Le titre de l’exposition Concerning the spirit (Du spirituel) est la réduction du titre du livre précurseur « Du spirituel dans l’art » de Kandinsky, sans oublier qu’à l’époque le spirituel était généralement compris comme capacité intellectuelle et non pas comme intériorité. D’où vient l’image ? L’abstrait, l’imaginaire, ne seraient-ils que des fragments de la mimésis ? Depuis que l’invention de l’abstraction est attribuée à Hilma af Klint, beaucoup de nouvelles pistes sur la lecture de la genèse de la peinture abstraite sont devenues possibles. Est-ce que le peintre moderne serait-il éventuellement un personnage mystique, un chamane de la couleur ? Peut-être la peinture contemporaine commence déjà avec William Blake, un artiste qui construit tout simplement son univers individuel, créateur d’un monde bidimensionnel.
Abel Auer nomme un dessin « William Bleak » et hallucine une autre histoire dans notre réalité. Ce qui nous est rendu présent ne reflète pas de l’actuel ou du contemporain mais semble plutôt comme des échos et traces d’époques diverses ou lointaines.
Anis le tableau devient une balance éclectique de l’histoire de la peinture moderne et de ses origines. Les avant-gardes classiques sont passées au crible et cette déconstruction de la peinture forme la base d’un arrangement imaginaire et nouveau. Que sont les choses réellement ? Est-ce que l’abstrait pourrait être considéré comme un manque d’informations ? Les images d’un microscope sans analyses scientifiques ressemblent à une toile de Kandinsky. Un agrandissement de la surface d’un nuage nous donne des couleurs d’un émerveillement similaire à un tableau de Mark Rothko.

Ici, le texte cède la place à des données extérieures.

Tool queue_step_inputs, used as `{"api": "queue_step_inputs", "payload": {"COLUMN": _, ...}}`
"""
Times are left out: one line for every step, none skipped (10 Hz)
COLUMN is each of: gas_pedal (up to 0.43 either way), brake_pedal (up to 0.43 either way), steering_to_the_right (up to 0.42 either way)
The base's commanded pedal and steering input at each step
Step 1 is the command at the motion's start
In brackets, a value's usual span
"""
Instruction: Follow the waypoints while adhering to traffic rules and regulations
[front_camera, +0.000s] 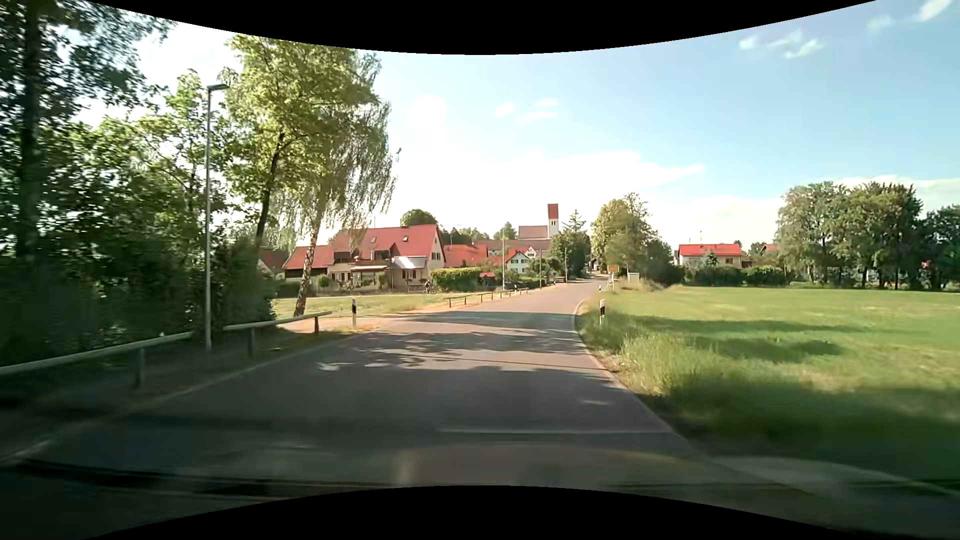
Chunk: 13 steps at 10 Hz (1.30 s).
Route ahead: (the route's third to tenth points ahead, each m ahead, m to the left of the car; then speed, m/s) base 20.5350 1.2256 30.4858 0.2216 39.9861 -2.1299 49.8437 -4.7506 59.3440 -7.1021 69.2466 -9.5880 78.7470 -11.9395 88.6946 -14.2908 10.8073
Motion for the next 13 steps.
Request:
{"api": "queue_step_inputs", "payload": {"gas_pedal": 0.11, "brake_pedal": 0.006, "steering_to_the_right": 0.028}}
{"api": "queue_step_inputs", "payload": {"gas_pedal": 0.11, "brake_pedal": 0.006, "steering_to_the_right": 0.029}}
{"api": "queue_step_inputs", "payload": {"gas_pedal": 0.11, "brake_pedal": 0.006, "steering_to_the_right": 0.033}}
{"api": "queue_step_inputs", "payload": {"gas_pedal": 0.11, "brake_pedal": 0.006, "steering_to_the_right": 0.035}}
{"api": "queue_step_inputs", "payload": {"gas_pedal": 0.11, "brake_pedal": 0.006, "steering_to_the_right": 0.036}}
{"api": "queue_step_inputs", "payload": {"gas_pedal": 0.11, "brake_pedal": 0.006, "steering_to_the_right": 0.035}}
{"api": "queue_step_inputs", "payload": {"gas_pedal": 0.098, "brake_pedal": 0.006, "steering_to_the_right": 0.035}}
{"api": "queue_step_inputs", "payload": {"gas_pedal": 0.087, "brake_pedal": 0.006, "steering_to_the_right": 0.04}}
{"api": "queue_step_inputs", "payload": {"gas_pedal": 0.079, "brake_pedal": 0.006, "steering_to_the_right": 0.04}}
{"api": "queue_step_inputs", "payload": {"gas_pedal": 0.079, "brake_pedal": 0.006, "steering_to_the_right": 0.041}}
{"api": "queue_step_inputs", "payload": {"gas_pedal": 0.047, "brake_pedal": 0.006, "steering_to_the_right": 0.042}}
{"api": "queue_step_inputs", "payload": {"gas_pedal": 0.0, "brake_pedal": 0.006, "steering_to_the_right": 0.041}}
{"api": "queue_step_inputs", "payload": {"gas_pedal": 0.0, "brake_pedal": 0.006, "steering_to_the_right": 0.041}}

Dans cette promenade à travers l’histoire de l’art, le spectateur se retrouve dans un paysage et y rencontre des ruines classiques – ou est-ce une œuvre de De Chirico citant l’antiquité ? Tout un jeu de reflets composé de citations dans lequel la linéarité du temps se voit brisée.
Dans cette absence de temps, la peinture se détache de la notion de culture et devient de l’humain. Elle se situe comme l’homme à la limite entre le réel et l’imaginaire ou l’idéal, un moment où le langage n’en a pas encore pris possession pour en faire un système de code. Un moment où la forme reste intuitive et libre, important à une époque où de l’intelligence digitale et codée avec sa réception algorithmée s’impose de plus en plus à nos cerveaux.
Abel Auer (* 1974 à Munich) s’est fait connaître à partir des années 1990 à Hambourg où il était cofondateur de l’ « Académie Isotrop ». Il a travaillé par après dans d’autres groupes, p.ex. avec Kai Althoff et Dorota Jurczak. Au début des années 2000, il a participé à plusieurs expositions internationales. En parallèle de son activité de peintre, il explore également le champs culturel counterculture, les couvertures de disques et les vidéos. Il écrit sur la musique et l’art et par moments s’active comme curateur d’expositions. Il est également professeur à la HfBK Hamburg (Université des beaux-arts de Hambourg).